(Stored data)
__________

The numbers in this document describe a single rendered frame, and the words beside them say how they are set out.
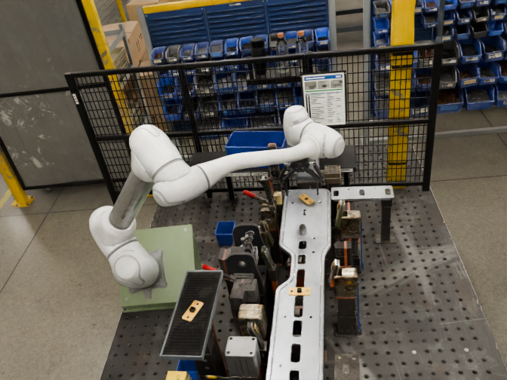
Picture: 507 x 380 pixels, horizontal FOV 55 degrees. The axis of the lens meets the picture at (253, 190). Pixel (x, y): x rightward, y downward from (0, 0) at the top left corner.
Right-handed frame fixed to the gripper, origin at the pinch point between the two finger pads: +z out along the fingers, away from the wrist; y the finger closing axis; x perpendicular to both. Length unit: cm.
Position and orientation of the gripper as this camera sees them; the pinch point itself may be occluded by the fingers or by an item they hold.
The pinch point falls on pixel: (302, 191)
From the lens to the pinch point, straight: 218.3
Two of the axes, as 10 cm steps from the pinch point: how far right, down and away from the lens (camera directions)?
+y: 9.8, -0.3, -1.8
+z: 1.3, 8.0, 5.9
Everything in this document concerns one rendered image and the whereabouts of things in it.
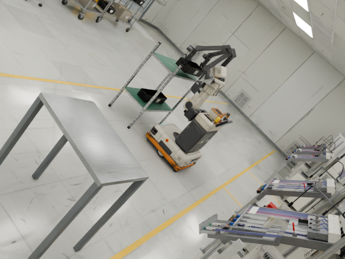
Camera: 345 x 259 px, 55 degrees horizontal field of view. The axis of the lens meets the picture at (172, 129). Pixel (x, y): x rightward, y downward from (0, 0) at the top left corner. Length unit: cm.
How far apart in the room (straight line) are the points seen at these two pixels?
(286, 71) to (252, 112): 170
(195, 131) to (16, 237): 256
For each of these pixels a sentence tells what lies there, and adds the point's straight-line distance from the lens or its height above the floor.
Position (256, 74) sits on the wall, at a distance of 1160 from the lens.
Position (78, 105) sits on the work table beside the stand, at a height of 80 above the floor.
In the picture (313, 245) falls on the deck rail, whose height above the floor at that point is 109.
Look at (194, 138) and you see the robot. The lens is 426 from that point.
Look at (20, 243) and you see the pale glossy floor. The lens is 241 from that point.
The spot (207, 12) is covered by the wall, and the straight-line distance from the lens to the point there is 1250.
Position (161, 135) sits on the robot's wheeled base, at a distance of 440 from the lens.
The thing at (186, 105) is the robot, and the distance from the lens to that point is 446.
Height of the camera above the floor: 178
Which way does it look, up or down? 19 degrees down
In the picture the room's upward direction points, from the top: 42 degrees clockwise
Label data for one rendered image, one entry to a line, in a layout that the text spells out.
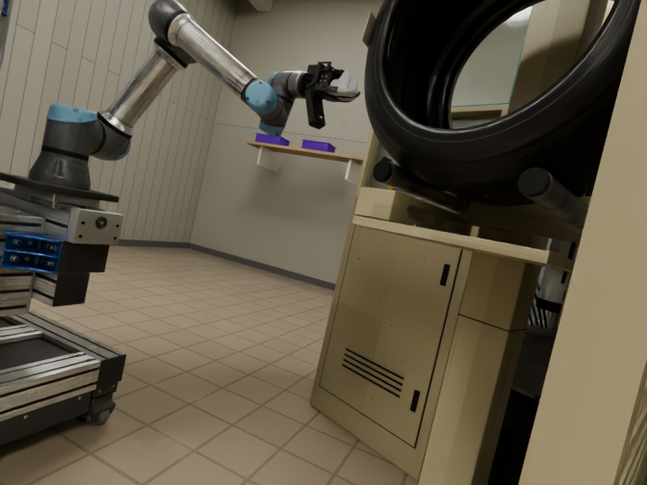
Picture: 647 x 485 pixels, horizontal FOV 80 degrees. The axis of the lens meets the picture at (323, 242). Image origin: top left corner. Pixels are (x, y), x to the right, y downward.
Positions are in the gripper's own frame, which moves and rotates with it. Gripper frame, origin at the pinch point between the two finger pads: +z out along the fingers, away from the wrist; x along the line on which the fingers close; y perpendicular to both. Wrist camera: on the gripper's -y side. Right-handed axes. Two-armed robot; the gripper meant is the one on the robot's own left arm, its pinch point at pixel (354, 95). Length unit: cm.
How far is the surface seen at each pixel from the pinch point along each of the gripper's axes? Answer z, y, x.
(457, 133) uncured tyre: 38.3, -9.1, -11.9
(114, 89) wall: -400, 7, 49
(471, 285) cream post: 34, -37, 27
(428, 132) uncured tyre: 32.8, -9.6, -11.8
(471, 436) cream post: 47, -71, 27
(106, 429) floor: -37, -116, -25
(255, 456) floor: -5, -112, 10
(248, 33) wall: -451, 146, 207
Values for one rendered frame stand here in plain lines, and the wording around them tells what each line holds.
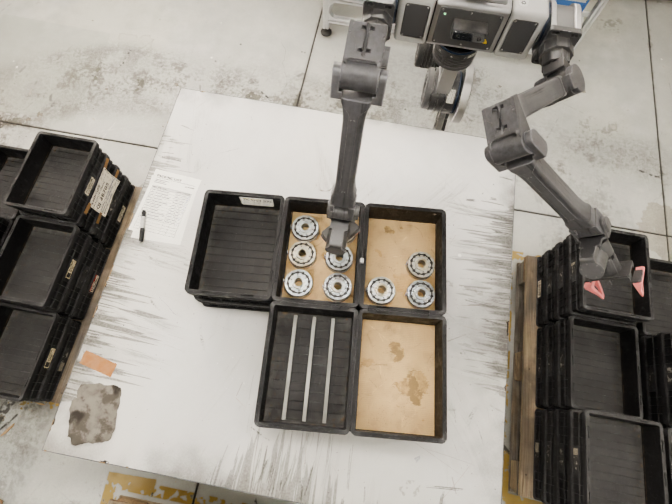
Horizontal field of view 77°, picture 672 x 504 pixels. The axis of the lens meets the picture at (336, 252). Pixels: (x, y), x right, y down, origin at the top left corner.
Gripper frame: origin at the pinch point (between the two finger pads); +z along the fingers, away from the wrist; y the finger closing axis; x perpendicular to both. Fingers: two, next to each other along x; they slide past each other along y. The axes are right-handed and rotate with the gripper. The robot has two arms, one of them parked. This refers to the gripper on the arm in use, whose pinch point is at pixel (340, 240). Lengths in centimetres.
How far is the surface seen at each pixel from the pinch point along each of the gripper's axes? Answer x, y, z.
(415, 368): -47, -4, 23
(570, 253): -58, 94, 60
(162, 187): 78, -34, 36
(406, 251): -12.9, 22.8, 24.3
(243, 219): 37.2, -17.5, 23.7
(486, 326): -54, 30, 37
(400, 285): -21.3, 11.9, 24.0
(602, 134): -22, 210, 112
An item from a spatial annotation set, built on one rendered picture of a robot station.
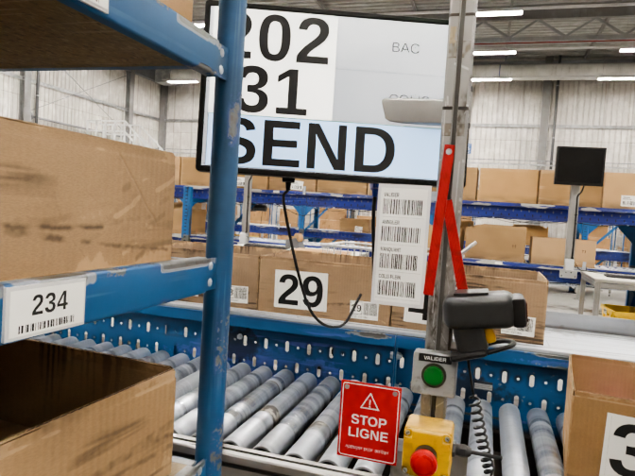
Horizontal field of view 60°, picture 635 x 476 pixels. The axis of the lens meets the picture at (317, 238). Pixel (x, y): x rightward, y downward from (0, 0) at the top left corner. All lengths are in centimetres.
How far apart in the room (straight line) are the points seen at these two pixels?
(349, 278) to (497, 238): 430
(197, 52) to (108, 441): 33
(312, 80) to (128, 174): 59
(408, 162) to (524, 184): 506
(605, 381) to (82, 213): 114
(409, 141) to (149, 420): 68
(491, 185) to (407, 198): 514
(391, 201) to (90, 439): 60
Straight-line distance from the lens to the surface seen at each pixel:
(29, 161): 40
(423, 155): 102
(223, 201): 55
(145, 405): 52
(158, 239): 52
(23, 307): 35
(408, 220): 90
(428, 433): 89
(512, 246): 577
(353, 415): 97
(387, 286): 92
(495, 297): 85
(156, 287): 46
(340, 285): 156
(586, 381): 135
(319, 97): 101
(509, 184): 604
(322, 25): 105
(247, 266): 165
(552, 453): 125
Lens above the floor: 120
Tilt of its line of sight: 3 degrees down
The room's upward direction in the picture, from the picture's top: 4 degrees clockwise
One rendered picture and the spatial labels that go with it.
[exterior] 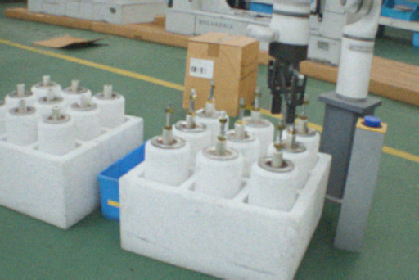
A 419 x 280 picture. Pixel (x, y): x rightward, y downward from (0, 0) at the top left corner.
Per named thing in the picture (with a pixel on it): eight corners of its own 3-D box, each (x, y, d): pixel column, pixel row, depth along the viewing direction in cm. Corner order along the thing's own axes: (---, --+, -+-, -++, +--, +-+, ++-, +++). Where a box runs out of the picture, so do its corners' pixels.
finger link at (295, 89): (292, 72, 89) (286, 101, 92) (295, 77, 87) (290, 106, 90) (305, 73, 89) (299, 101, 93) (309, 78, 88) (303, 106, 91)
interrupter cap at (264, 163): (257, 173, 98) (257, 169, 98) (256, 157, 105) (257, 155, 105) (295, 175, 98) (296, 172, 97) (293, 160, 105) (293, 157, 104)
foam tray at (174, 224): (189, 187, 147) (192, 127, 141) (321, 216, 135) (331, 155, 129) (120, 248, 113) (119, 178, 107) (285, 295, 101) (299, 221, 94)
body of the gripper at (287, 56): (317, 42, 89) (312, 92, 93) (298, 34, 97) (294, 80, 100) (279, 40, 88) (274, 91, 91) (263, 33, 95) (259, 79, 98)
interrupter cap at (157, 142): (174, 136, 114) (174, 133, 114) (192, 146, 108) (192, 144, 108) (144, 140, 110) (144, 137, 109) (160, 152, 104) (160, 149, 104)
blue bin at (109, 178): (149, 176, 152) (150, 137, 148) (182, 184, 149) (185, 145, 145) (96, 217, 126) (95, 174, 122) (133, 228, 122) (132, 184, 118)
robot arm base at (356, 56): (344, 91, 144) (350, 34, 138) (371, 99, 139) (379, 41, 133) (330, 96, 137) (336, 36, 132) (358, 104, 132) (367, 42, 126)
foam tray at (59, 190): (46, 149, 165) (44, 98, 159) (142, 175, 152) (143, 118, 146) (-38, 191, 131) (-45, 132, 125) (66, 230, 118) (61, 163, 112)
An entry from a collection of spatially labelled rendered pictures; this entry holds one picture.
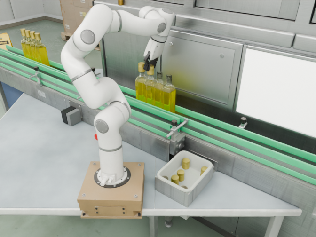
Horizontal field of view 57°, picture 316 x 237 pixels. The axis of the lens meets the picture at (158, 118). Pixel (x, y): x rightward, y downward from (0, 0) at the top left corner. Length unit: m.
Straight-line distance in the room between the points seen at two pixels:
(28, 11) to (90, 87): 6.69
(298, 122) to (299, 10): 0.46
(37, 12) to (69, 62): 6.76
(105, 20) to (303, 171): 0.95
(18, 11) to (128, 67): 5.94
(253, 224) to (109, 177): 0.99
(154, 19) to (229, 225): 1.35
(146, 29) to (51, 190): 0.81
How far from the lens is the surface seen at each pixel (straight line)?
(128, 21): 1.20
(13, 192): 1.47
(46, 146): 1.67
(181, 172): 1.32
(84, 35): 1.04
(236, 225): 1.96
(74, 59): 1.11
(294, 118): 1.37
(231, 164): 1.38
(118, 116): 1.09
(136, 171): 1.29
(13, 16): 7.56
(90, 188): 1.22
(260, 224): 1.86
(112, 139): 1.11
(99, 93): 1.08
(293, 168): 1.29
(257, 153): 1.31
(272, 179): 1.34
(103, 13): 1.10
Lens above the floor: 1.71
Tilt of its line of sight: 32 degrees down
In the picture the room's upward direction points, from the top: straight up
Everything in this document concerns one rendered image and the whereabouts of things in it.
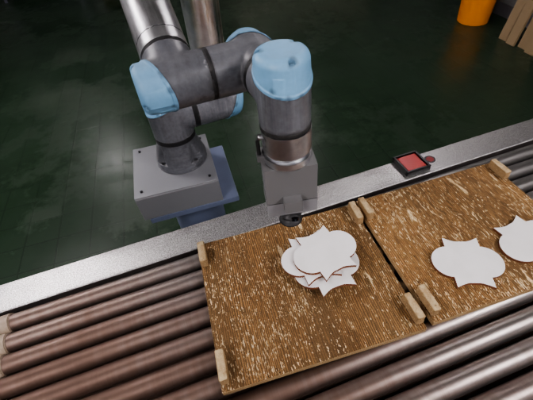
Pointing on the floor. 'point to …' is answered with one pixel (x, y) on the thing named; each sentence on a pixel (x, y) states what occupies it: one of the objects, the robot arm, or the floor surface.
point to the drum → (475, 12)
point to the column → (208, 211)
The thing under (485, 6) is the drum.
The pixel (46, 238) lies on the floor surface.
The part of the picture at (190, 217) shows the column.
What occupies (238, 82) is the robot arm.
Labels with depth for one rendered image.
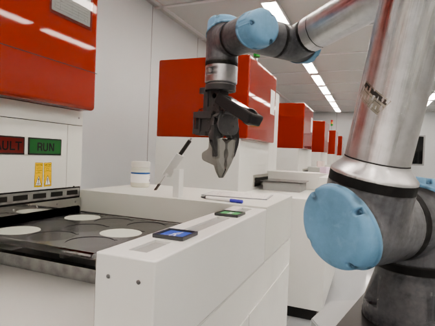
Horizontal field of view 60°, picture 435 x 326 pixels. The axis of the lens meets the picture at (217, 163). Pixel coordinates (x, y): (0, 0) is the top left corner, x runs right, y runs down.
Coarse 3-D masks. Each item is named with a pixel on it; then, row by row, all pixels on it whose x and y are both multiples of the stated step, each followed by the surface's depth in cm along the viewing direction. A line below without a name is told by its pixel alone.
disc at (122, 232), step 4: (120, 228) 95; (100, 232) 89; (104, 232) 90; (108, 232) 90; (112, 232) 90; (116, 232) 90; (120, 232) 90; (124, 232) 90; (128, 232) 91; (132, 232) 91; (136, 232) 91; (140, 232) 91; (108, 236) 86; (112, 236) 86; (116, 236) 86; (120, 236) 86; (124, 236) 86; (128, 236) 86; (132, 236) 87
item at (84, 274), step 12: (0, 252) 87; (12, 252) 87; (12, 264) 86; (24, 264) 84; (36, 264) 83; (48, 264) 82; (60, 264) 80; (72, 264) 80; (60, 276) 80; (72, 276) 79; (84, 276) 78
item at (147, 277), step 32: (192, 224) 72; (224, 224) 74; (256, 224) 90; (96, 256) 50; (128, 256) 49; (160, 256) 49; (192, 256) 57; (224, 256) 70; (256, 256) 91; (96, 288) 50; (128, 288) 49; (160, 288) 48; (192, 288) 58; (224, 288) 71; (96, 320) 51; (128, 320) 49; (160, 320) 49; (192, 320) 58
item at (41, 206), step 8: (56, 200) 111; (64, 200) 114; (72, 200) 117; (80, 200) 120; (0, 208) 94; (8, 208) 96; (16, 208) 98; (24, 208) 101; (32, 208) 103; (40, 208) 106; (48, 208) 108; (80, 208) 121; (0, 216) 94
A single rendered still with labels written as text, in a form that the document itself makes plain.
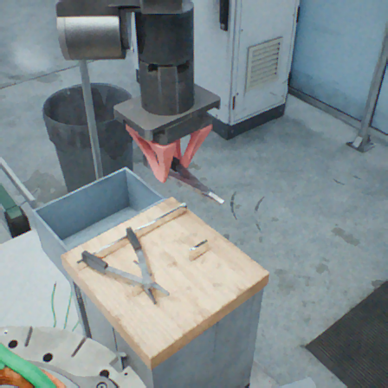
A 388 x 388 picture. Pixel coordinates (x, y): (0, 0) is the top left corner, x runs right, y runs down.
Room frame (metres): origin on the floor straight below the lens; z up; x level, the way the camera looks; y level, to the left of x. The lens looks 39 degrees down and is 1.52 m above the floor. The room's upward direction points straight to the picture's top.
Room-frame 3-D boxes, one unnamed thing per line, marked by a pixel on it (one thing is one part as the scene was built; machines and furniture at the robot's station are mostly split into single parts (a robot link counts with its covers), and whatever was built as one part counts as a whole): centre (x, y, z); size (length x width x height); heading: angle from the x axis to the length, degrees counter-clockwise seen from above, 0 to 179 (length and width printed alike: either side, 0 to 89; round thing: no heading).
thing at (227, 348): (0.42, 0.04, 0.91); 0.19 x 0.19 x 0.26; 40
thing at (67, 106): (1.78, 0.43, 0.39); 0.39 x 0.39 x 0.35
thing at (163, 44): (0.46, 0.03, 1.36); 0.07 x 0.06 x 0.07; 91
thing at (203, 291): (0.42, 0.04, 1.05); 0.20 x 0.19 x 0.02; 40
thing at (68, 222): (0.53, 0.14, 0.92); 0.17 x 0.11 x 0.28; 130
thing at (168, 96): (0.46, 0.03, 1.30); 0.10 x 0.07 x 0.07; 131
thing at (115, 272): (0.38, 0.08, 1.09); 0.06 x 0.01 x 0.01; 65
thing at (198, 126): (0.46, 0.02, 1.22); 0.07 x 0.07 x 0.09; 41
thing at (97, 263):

__________

- [Work order]:
Word for word, give again the lines from the first entry to the line with "Picture: 507 x", inclusive. Exclude the pictures.

- [Answer space]:
The numbers in this document describe a single rendered frame, and the words beside them say how they are set out.
Picture: 507 x 380 pixels, horizontal FOV 55 degrees. The axis of the lens meets the picture at (253, 190). Pixel (x, y): x rightward, y downward from (0, 0) at the top left corner.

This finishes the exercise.